Le thème est immense, difficile à manier, et chaque auteur le traite d'une manière différente. Le traditionnel corps à corps de l'écrivain qui essaie de séparer la vérité de l'illusion, de distinguer quelles routes mènent au ciel et quels détours conduisent en enfer perpétue et ne peut connaître ni fin ni solution. Mais je sens dans ce qui s'écrit aujourd'hui aux États-Unis la naissance d'un intérêt pour le monde, d'un désir de dépassement des limites de l'individu. C'est comme si quelqu'un avait ouvert la porte d'une salle étouffante et trop connue, et nous avait montré un vaste horizon là où il n'y avait que des murs.
Je vais me concentrer sur un seul volet de ce phénomène, la géographie. Mais, ce faisant, j'espère me rapprocher de la vérité. Pour moi, la géographie est une force qui façonne, pas un sujet. En parlant des écrivains naturalistes, les critiques utilisent aussi le terme de littérature du terroir. Et il est vrai qu'on trouve un cadre spécifique et particulier de la condition humaine au coeur de l'oeuvre de nombreux écrivains naturaliste. Je dirais même que le sentiment d'appartenance à un terroir constitue un préalable indispensable à la formation du sens de la morale et de l'identité humaine.
Après ces quelques réflexions générales sur le terroir, j'aimerais dire quelques mots à mon sujet et me définir comme étant un écrivain qui ne cesse de revenir à la géographie de la même manière que les écrivains d'une autre génération revenaient sans cesse à Freud et à la psychanalyse.
Je suis persuadé que l'imagination de l'homme est façonnée par les structures qu'il perçoit dans son enfance. Le paysage, évidement, ou bien la profondeur, l'élévation, les teintes du panorama urbain jouent certes un rôle dans cette formation, comme le fait la lumière qui partout souligne les lignes pour accentuer les formes. Mais notre imagination est aussi façonnée par les courants de parfums qui flottent, faibles ou forts, dans l'immensité de l'atmosphère; par ce que le compositeur John Luther Adams appelle le paysage sonore; et par, disons, la conscience de la manière dont la température et l'humidité changent dans un lieu tout au long de l'année.

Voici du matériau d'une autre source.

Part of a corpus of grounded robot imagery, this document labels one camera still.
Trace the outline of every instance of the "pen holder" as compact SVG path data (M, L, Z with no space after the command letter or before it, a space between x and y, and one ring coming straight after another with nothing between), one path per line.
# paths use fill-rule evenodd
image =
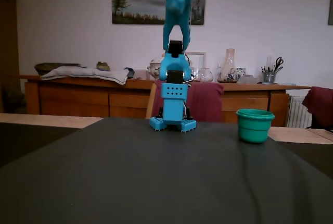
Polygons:
M263 72L262 73L262 82L274 83L276 78L275 72Z

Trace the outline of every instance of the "radiator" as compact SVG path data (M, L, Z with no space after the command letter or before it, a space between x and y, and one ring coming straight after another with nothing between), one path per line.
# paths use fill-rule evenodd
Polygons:
M307 128L311 126L311 114L302 105L304 97L291 96L289 98L288 124L289 128Z

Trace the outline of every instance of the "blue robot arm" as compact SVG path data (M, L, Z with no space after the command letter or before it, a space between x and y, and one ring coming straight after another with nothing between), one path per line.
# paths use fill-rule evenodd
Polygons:
M150 126L155 130L175 125L182 132L187 132L197 126L196 120L190 117L189 109L186 107L187 83L194 79L189 60L184 54L190 42L191 1L166 0L163 29L165 58L160 68L160 80L166 83L163 83L161 88L163 108L158 116L150 119ZM169 42L170 33L175 25L181 28L183 42Z
M163 49L168 50L169 36L175 25L179 25L183 34L183 51L190 42L190 17L192 0L166 0L165 24L163 30Z

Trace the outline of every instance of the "teal cup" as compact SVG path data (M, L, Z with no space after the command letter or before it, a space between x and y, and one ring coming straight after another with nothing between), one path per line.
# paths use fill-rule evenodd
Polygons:
M258 109L240 109L238 115L238 135L246 142L263 143L267 140L273 113Z

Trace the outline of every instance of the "cabinet drawer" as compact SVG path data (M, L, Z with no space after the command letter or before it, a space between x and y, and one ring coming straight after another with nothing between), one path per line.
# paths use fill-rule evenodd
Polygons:
M129 118L145 118L145 108L127 108L127 107L110 107L110 116L129 117Z
M41 100L109 106L108 92L89 88L80 89L72 86L46 84L40 86L40 97Z
M149 95L110 94L110 107L147 108Z
M109 107L83 103L41 100L42 115L107 117Z
M222 98L222 111L237 111L241 108L268 109L268 98Z

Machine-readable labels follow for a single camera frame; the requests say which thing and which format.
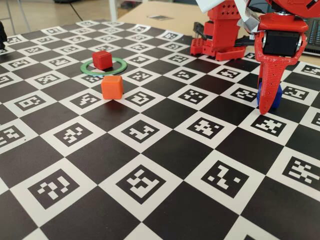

Mon imagination a été influencée par la nature étrange de l'eau dans une vallée aride de Californie; par le murmure du vent dans la cime des eucalyptus; par le toucher de la terre lustrée des sillons que la charrue vient de tracer; par le safran, l'ébène et la pourpre des nuages amoncelés au- dessus d'un champ de luzerne au coucher du soleil; par la rencontre avec la senteur musquée des fleurs d'oranger à l'orée d'un verger; et par les derniers assauts d'une tempête s'abattant sur une plage chaude et plate du Pacifique.
A la sollicitation de ces sensations est venue s'ajouter la conscience de l'immensité du ciel, et de la géométrie et de la force du vent. Ces sensations qui découlaient directement de mes tentatives d'élever des pigeons et de mon émerveillement à les voir évoluer dans les airs. Ils m'ont donné à jamais le sens de la verticalité de la vie.
Je suis très proche des éléments de cet univers. Ils m'ont inspiré et je reviens régulièrement à eux dans mes essais et mes nouvelles afin de clarifier et d'expliquer des abstractions, ou de souligner des contrastes. Les multiples manifestations de cet univers sont rassurantes : elles un tout cohérent dont je faisais partie.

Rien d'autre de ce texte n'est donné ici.